* [WHAT IS NEEDED]: All that is wanted is a word-for-word copy of the data from its first line to the line containing "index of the", both included.

* [SOURCE DATA]:
::::

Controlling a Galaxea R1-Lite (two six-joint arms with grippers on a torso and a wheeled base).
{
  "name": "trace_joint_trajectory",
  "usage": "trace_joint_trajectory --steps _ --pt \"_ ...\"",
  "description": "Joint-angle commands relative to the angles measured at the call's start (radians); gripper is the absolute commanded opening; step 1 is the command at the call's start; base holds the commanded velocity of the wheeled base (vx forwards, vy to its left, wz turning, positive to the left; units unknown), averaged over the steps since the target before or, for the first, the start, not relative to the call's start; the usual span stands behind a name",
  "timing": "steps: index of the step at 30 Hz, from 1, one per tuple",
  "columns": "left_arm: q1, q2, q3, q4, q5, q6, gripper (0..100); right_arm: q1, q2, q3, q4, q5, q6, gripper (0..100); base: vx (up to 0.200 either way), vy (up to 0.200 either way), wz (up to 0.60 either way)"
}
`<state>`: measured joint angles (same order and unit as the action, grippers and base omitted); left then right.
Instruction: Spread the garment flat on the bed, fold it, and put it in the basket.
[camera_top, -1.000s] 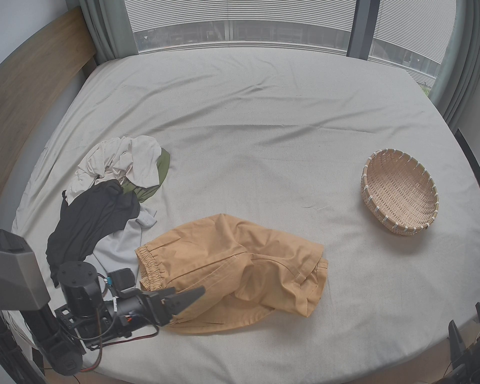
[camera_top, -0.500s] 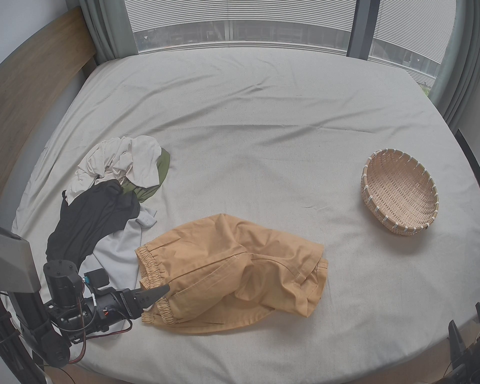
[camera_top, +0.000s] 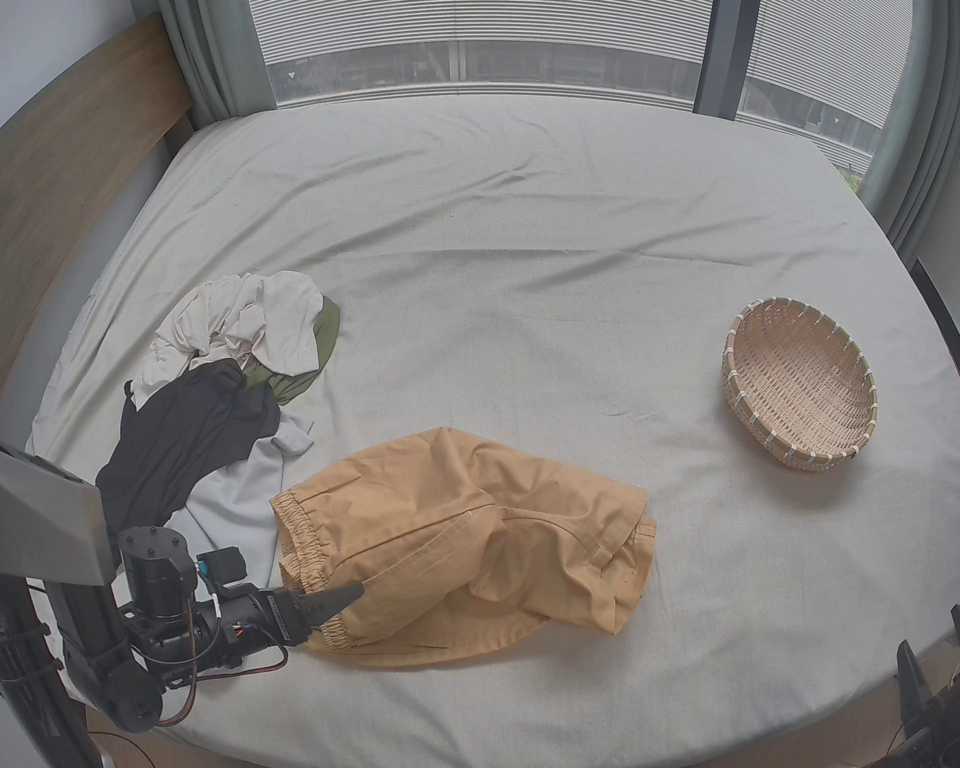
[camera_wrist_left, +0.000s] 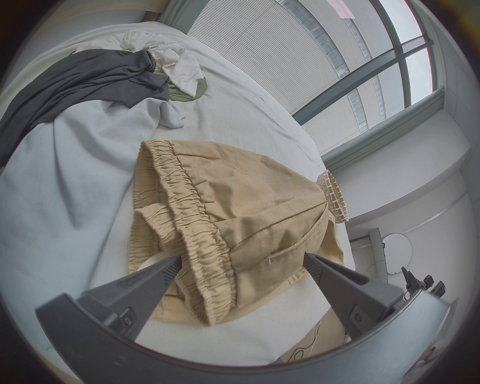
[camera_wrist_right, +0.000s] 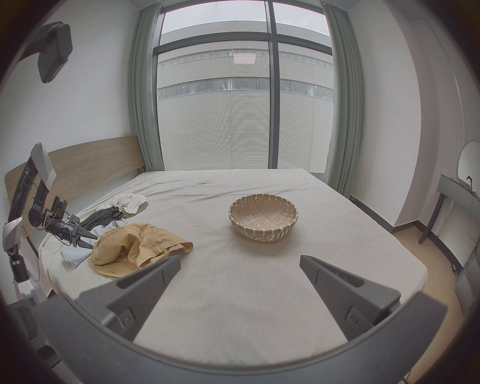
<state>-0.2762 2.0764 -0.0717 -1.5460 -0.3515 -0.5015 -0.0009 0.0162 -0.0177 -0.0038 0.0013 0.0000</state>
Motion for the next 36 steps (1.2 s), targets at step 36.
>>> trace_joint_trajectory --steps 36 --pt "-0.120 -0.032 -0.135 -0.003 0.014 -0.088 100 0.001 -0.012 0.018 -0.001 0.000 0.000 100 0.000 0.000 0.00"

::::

* [SOLUTION TO THIS PROBLEM]:
Controlling a Galaxea R1-Lite (two six-joint arms with grippers on a torso and a wheeled base).
{
  "name": "trace_joint_trajectory",
  "usage": "trace_joint_trajectory --steps _ --pt \"_ ...\"",
  "description": "Joint-angle commands relative to the angles measured at the call's start (radians); gripper is the absolute commanded opening; step 1 is the command at the call's start; base holds the commanded velocity of the wheeled base (vx forwards, vy to its left, wz turning, positive to the left; units unknown), averaged over the steps since the target before or, for the first, the start, not relative to the call's start; the usual span stands behind a name",
  "timing": "steps: index of the step at 30 Hz, from 1, one per tuple",

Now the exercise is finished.